Cloud encryption

Hi,
I’ve a little question : on the cloud page, it’s stated that :
“all your data that is stored on our Nextcloud instance is encrypted! This means that no one is able to see the content of your files if not explicitly allowed by you. Not even the system administrators.”

I have my own nextcloud instance and I tried to do the same (prevent the admin to read user data). However in the nextcloud official documentation (https://docs.nextcloud.com/server/13/admin_manual/configuration_files/encryption_configuration.html) it’s said that “The encryption app […] does not prevent Nextcloud administrators from reading user’s files”.

Could you explain me how do you achieve the disroot’s client encryption ? (I guess it’s with the user password but how ?)
thanks :slight_smile:

Hi,

Thank you for raising this question. The text on the website has been written long time ago and needs to be updated to reflect a more accurate and truer picture.

We use the same encryption as the one mentioned in the documentation you linked to.

The data is encrypted with the user’s password but the keys are stored on the server so it is indeed possible for the admins to intercept the password and decrypt the data but it is not so easy and requires some prior work (and mallicious intentions).

It is not possible for admins to read the content of the files stored on the cloud just by browsing through them or querying the database. Obviously we value privacy very highly and will never consider digging into anyone’s data.

That said, I agree the text on our website is misleading and will adjust it to explain better how the encryption works and the dangers of not having End to End Encryption.

1 Like

Thank you for your response :slight_smile:

I was afraid (for my own nextcloud server) that admin could read user data merely by querying the database.

No thats not possible. The files themsels are encrypted with key generated from a password. Which means admin would have to do man in the middle attack to sniff the password, and then use it to decrypt the content.

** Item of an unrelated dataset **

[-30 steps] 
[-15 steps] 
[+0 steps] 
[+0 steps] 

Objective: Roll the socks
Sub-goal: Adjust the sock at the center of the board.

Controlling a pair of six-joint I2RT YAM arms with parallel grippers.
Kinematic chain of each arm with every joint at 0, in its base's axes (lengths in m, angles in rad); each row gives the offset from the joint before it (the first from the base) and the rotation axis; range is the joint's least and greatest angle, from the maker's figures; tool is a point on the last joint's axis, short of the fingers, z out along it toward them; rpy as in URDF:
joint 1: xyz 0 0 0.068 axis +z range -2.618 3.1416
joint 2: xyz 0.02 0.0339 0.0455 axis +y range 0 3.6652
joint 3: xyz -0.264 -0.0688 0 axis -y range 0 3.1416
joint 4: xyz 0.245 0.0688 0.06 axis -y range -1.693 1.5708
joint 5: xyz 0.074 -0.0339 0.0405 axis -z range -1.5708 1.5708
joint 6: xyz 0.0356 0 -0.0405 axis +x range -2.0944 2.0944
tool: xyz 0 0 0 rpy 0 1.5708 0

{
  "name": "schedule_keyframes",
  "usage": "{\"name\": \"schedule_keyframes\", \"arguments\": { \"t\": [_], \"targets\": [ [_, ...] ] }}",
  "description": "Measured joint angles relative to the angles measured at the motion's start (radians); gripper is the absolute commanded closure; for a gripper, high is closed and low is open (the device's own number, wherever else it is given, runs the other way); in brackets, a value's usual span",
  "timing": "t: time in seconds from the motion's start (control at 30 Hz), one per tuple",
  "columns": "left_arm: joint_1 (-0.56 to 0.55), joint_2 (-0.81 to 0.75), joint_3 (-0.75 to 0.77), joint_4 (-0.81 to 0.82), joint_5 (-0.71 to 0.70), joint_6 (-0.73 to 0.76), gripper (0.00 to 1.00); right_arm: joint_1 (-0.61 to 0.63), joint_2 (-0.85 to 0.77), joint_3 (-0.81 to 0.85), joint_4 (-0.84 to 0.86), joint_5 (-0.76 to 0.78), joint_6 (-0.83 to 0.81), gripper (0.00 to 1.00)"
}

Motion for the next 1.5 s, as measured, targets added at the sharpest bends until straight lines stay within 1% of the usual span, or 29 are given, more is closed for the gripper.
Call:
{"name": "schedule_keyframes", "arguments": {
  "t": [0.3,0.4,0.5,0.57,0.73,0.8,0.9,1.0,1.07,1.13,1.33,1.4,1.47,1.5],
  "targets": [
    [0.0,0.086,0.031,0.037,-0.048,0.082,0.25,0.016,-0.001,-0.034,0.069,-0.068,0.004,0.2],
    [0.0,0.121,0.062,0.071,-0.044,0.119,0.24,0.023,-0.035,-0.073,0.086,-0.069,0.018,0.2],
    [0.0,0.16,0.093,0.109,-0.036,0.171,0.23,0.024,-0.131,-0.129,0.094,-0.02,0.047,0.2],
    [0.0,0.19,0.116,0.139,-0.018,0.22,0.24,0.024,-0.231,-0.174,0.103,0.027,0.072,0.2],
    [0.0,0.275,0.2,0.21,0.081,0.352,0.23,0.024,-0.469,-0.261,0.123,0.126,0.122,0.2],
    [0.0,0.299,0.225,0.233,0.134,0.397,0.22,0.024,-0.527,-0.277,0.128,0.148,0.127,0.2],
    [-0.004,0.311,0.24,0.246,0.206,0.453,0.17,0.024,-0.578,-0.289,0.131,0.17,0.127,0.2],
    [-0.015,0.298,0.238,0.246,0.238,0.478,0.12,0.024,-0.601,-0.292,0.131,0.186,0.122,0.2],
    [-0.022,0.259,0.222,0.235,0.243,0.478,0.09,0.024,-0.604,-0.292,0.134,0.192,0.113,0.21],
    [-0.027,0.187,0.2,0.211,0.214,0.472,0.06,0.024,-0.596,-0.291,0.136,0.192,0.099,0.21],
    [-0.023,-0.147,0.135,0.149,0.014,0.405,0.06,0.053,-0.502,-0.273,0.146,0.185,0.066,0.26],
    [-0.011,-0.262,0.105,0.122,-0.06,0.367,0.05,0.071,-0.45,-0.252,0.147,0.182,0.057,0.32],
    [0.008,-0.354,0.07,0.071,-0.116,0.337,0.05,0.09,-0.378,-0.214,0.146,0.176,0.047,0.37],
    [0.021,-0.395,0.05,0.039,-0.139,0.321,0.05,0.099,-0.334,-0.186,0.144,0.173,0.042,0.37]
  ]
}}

What admin can see though is filename, its size, and extension so basic metadata you see on a file. For the rest its just gibberish.

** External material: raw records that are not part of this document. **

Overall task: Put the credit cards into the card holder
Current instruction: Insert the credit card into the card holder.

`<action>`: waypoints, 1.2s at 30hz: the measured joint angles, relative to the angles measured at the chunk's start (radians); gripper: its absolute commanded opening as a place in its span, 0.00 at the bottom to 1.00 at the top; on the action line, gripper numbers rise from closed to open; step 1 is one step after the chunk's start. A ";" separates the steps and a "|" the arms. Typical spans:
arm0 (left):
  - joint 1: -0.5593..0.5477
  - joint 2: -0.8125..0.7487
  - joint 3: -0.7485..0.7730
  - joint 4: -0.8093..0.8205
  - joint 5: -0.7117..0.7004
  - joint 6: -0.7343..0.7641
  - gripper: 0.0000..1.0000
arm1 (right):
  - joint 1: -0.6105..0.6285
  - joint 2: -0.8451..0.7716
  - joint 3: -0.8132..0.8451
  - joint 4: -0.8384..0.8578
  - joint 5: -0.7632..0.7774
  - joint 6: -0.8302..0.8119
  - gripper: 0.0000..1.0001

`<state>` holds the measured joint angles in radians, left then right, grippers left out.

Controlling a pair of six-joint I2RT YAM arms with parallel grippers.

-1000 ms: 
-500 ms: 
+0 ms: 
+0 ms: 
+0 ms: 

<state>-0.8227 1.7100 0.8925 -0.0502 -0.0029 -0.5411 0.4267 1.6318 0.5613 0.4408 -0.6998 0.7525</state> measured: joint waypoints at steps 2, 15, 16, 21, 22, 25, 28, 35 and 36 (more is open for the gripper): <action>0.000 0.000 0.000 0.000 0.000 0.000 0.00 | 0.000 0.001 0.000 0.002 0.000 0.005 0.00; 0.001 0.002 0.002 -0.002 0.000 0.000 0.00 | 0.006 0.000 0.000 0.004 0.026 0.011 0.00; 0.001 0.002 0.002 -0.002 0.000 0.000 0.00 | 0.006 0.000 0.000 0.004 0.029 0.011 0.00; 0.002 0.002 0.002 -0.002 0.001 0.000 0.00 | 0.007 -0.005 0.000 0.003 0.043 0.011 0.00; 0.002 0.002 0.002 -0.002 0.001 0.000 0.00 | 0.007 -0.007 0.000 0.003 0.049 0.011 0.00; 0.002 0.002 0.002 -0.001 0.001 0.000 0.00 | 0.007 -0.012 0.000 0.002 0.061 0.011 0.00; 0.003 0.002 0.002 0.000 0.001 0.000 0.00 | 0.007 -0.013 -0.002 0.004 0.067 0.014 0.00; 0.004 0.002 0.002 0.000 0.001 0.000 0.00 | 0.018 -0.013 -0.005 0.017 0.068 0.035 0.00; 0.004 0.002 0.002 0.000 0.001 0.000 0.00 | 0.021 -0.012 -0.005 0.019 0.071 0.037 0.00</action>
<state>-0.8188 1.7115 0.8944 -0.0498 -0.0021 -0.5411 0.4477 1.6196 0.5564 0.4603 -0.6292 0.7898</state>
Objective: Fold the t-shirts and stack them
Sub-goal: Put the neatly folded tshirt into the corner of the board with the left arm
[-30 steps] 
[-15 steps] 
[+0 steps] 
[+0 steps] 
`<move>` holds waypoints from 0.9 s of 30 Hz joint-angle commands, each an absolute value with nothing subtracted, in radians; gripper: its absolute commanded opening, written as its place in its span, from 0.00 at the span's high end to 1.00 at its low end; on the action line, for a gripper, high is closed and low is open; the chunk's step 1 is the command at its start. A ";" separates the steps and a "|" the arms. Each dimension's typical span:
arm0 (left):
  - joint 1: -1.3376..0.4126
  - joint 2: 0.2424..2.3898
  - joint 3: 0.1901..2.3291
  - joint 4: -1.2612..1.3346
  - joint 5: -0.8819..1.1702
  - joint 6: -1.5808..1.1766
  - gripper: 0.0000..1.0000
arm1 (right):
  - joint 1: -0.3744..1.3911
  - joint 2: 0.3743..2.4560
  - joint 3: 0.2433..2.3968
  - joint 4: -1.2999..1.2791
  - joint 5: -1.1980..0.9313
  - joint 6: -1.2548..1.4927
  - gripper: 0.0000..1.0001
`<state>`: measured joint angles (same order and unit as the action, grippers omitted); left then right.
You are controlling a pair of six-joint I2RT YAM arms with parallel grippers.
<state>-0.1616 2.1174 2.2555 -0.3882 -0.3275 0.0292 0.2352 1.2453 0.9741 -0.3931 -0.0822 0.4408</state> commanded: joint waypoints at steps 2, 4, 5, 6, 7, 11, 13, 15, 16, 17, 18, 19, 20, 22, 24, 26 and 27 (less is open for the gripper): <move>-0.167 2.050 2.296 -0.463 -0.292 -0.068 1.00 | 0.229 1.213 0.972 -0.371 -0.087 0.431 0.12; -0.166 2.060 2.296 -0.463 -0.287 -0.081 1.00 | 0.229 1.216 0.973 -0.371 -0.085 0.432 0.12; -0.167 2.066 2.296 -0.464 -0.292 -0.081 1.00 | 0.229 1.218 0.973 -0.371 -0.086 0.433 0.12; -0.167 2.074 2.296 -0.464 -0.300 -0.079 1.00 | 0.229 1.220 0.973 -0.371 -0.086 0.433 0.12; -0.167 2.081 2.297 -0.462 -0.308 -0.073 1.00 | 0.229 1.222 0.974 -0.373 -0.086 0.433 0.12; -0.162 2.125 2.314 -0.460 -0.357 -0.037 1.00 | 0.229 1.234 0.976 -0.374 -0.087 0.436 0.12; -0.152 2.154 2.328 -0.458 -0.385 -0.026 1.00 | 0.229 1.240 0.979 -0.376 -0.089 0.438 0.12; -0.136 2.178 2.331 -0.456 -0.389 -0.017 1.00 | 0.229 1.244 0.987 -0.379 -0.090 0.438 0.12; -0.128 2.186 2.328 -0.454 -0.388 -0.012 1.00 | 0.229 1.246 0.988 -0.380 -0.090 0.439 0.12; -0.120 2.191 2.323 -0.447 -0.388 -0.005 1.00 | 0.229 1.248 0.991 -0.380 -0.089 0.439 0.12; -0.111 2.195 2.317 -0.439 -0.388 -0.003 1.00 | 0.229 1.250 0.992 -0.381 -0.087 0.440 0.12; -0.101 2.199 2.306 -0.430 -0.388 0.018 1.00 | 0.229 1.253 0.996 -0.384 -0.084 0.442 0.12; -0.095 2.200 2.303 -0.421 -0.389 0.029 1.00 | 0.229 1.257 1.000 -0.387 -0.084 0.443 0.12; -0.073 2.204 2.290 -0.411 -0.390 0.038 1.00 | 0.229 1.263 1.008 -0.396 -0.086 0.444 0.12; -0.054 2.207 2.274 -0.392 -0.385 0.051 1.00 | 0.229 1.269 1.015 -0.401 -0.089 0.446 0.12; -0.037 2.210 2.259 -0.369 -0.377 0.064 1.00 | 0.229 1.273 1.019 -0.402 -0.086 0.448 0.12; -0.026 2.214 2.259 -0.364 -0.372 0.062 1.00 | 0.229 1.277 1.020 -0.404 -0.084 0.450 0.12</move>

So yeah of ocurse its not 100% safe solution, but prevents snooping eyes from access to the files.

note
everything else then files (contacts, tasks, activities, calendars etc) are stored plain text in database.

Damn! Didn’t know that. Are there plans, in a proximate future, to improve this?

I havent dig into this matter much, but I think that the caldav/carddav protocol would have to support encryption in the first place.
I guess it could be that nextcloud could encrypt such data before reaching database and then decrypt it when querried, but i think this possed a headacke in of itself, and it could not be done with end 2 end encryption unless providing special nextcloud app for it for all the platforms and operating systems.
I think the better option is to have the entire protocol enabling encryption by default, but of course this means a lot of work. Hopefully one day someone determined will come around and submit a pull request that will make caldav encrypted by default for everyone.

here is a discussion on the topic:

Seems that the future is not very promising in regard to this matter. :confused: Thanks for the info anyway.